Od lat nie była na randce
Wydawałoby się, że będąca symbolem seksu Rihanna nie powinna narzekać na brak zainteresowanie płci przeciwnej.
W rozmowie z magazynem "Vouge" Rihanna przyznała, że od dawna nie była na romantycznym spotkaniu z mężczyzną.
"Nie byłam na randce od jakichś dwóch lat. Żadne tam kino czy kolacja. Nic. Tak bardzo chciałabym iść z kimś na randkę" - żali się gwiazda pop na łamach magazynu.
"Jestem kobietą. Młodą, tętniącą emocjami kobietą, która uwielbia się dobrze zabawić. A wokół mnie kręcą się same dziewczyny" - zachęca zainteresowanych spotkaniem.

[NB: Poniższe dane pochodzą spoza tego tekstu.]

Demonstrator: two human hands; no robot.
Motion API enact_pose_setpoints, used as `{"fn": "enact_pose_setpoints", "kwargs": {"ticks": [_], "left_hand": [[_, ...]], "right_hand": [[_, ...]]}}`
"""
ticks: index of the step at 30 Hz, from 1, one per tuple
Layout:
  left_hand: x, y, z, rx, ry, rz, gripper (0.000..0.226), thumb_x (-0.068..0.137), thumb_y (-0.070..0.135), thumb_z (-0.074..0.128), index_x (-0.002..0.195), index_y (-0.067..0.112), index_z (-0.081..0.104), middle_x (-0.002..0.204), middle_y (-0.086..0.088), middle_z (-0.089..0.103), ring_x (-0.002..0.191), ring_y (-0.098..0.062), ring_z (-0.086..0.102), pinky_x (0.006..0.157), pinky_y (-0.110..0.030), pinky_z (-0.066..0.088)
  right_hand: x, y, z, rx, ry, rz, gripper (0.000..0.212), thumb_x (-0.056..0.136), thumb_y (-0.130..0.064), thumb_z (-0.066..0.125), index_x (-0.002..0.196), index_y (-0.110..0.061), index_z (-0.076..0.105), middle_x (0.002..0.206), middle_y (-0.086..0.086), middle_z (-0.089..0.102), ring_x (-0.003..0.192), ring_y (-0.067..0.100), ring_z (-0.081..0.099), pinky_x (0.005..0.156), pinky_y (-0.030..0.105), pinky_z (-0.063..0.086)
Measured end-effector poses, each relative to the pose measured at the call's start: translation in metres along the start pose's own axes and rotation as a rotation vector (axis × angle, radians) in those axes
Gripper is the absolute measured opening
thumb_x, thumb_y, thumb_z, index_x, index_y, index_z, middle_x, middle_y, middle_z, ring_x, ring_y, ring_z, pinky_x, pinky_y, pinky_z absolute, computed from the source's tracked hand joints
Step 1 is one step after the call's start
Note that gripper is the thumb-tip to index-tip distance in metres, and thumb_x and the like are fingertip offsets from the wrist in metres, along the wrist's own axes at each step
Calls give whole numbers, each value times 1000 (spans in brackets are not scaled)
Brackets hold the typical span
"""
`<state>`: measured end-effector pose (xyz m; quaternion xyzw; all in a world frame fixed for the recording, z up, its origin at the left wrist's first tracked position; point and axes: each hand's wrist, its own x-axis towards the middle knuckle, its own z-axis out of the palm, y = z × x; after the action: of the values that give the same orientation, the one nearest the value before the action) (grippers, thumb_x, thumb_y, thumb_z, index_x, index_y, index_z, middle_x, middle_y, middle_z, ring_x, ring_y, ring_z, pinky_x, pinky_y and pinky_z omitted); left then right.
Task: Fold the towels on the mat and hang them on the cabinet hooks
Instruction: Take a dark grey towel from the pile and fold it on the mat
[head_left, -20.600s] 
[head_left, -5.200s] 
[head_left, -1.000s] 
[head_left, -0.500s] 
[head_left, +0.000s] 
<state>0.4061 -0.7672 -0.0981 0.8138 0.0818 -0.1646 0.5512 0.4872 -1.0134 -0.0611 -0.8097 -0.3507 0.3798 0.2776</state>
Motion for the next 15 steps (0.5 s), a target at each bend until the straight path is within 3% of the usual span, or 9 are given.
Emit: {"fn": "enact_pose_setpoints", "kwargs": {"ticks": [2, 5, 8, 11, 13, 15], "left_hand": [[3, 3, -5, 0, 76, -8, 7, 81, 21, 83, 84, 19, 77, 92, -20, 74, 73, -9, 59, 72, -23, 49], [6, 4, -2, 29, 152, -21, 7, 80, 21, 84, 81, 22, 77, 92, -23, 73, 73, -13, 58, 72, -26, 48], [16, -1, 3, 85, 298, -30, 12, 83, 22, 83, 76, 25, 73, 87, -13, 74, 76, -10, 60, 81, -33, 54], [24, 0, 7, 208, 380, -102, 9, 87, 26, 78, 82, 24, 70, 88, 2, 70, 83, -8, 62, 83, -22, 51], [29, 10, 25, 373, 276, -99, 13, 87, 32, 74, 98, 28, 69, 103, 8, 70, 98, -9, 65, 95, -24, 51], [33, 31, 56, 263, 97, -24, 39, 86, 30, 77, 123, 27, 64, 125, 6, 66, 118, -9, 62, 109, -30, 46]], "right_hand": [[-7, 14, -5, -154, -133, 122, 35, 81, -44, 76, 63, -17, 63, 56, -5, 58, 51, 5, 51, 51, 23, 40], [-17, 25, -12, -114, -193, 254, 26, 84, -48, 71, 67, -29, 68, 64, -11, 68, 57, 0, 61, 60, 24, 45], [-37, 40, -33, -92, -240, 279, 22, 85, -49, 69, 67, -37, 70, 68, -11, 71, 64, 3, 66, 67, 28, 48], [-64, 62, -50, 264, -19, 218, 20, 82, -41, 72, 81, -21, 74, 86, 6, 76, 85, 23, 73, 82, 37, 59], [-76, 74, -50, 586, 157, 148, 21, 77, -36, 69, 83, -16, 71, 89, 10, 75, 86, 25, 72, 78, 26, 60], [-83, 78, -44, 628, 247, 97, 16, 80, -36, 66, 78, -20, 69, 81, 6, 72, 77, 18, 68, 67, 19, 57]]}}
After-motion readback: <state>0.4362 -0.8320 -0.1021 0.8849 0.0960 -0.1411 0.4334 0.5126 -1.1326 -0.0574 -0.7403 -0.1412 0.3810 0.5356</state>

"Naprawdę bardzo chciałabym, by jakiś facet zabrał mnie gdzieś i przez godzinę zabawiał rozmową, a później odwiózł do domu. Nie musi nawet po mnie przyjeżdżać. Wszystko, czego pragnę, to pogadać przez godzinę" - zapewnia piosenkarka.
"Nikt mnie nie zaprasza. Wierzcie mi. Czekam na faceta z jajami, który będzie w stanie mnie zaprosić. Chyba będę jednak musiała poczekać, bo jak ja zaczynam szukać, zawsze znajduję niewłaściwą osobę" - stwierdziła 24-letnia gwiazda.